◆ **TRY IT**
Would you reproduce, without any alteration, the lines from the opening line of the entries through the line that has "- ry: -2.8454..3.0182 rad" in it?

◆ **PROVIDED DATA**
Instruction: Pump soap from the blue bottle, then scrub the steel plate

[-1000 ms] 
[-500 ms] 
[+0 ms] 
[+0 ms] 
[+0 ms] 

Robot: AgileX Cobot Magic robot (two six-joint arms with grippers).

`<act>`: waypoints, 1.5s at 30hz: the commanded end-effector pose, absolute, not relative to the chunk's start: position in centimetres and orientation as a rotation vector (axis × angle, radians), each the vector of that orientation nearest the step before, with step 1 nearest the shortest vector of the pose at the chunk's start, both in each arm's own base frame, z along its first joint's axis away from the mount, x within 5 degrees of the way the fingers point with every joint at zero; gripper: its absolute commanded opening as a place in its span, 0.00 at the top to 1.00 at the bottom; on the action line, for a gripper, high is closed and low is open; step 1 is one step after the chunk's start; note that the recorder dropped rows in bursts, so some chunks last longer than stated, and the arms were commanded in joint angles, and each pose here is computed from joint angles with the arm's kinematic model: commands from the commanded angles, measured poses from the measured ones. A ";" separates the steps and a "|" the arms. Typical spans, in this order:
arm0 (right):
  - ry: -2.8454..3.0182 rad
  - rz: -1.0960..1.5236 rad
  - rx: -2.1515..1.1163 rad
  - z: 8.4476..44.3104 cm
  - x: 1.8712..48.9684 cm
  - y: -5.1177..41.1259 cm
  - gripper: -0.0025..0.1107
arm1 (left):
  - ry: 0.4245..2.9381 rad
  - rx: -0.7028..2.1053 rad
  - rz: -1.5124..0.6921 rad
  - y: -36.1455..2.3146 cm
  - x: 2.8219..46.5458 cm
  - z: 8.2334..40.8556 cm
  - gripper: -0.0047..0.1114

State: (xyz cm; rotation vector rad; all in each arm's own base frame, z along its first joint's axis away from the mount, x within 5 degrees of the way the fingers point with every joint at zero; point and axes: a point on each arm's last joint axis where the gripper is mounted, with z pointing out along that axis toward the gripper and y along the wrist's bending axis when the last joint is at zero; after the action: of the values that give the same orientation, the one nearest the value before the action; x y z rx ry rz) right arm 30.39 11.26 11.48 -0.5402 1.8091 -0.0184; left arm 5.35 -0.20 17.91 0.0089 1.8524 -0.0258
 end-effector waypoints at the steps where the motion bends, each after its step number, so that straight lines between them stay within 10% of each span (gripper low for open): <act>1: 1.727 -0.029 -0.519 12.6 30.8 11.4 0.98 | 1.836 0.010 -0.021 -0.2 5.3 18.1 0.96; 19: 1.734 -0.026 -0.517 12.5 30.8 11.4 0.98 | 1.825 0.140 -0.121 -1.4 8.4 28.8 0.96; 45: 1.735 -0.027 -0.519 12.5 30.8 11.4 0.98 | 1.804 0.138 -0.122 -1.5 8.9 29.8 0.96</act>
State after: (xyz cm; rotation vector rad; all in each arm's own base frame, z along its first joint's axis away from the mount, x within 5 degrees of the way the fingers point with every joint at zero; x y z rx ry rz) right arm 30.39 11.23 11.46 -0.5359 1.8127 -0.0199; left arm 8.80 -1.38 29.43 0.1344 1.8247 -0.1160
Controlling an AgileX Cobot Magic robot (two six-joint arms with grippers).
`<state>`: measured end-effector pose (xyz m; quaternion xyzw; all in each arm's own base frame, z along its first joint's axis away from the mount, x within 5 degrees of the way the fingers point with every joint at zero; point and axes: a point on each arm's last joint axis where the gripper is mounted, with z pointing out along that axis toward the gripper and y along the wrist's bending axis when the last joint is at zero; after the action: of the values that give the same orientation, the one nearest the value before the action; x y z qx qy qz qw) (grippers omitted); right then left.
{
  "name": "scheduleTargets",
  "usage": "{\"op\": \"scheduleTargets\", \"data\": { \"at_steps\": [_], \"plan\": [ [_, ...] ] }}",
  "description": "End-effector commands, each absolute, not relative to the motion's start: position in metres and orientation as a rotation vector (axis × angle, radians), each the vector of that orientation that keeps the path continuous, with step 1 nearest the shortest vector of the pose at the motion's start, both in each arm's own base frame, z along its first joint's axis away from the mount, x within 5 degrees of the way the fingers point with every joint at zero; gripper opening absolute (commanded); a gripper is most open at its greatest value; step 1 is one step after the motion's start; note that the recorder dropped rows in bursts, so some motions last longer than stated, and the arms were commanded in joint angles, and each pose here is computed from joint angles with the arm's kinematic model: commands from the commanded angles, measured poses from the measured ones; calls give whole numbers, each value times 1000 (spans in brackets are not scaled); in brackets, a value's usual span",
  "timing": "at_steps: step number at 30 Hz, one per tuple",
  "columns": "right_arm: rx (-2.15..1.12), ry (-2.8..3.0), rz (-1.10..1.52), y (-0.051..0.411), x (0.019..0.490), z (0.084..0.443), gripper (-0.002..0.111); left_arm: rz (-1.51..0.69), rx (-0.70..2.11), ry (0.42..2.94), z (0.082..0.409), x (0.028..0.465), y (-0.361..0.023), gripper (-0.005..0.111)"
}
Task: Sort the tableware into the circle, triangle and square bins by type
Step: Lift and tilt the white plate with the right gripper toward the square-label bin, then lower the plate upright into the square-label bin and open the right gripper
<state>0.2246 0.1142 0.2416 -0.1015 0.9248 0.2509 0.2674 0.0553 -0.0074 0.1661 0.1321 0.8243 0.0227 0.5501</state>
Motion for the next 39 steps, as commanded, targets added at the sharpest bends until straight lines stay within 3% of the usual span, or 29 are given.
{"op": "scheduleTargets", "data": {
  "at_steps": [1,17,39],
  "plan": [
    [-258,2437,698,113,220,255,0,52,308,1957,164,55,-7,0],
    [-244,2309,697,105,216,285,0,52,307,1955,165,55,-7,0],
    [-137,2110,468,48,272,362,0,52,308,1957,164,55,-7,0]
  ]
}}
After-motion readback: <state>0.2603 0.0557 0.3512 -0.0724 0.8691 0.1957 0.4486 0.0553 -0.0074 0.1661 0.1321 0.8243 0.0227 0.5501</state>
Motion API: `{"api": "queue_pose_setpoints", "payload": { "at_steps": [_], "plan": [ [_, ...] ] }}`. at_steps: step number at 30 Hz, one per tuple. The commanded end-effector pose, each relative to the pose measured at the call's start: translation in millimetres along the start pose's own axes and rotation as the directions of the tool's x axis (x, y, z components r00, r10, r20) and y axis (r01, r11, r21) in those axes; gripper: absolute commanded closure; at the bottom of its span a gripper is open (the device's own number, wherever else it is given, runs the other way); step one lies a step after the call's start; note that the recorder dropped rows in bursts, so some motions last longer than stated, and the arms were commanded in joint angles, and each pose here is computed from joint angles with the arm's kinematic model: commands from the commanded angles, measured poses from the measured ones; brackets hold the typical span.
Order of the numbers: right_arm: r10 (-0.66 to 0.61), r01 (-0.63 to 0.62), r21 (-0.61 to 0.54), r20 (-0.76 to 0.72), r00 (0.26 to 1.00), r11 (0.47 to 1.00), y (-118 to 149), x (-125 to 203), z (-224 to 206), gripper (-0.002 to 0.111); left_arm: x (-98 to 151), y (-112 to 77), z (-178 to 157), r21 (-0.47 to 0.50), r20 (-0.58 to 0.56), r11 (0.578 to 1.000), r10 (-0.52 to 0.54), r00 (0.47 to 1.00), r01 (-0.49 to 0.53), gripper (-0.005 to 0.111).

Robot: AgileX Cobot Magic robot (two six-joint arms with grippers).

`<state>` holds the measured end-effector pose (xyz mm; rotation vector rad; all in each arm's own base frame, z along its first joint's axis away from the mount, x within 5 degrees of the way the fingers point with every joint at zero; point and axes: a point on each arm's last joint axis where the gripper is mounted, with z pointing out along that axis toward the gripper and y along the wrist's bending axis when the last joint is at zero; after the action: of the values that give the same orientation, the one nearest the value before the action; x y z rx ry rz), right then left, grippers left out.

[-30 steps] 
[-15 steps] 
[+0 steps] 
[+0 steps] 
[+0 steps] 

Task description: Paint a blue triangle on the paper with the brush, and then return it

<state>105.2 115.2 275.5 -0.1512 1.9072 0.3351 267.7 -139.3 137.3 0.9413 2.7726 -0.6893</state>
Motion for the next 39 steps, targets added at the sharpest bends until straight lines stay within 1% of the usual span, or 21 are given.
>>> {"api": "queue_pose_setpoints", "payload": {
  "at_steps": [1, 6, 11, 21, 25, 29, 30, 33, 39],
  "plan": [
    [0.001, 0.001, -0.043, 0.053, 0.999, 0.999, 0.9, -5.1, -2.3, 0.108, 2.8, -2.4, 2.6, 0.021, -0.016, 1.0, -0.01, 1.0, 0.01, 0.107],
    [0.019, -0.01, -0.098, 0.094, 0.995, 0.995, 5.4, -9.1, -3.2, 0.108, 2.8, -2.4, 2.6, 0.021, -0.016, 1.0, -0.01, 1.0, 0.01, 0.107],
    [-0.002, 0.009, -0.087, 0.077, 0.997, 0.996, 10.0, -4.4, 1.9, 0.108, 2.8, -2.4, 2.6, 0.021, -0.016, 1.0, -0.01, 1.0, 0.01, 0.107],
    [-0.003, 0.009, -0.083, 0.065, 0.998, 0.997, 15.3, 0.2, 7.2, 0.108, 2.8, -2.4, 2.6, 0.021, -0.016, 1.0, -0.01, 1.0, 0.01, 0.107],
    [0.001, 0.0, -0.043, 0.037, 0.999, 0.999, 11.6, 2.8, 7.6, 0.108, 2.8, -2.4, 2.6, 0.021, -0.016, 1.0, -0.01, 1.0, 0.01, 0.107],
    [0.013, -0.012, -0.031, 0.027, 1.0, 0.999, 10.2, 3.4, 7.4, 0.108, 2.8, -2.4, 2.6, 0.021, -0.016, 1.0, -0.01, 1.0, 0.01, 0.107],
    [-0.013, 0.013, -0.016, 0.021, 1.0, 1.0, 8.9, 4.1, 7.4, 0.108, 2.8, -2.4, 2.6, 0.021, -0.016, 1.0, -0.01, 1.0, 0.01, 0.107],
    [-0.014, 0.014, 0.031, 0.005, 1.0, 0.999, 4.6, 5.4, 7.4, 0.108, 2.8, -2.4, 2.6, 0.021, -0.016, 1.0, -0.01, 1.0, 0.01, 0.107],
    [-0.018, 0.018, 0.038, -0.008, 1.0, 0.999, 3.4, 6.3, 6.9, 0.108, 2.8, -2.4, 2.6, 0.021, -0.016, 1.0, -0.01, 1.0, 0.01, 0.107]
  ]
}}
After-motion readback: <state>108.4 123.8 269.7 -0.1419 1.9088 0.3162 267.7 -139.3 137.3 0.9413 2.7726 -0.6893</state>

◆ **WRITTEN SOLUTION**
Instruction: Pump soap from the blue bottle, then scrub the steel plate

[-1000 ms] 
[-500 ms] 
[+0 ms] 
[+0 ms] 
[+0 ms] 

Robot: AgileX Cobot Magic robot (two six-joint arms with grippers).

`<act>`: waypoints, 1.5s at 30hz: the commanded end-effector pose, absolute, not relative to the chunk's start: position in centimetres and orientation as a rotation vector (axis × angle, radians), each the vector of that orientation nearest the step before, with step 1 nearest the shortest vector of the pose at the chunk's start, both in each arm's own base frame, z along its first joint's axis away from the mount, x within 5 degrees of the way the fingers point with every joint at zero; gripper: its absolute commanded opening as a place in its span, 0.00 at the top to 1.00 at the bottom; on the action line, for a gripper, high is closed and low is open; step 1 is one step after the chunk's start; note that the recorder dropped rows in bursts, so some chunks last longer than stated, and the arms were commanded in joint angles, and each pose here is computed from joint angles with the arm's kinematic model: commands from the commanded angles, measured poses from the measured ones. A ";" separates the steps and a "|" the arms. Typical spans, in this order:
arm0 (right):
  - ry: -2.8454..3.0182 rad

The answer has been given, and the exercise is complete.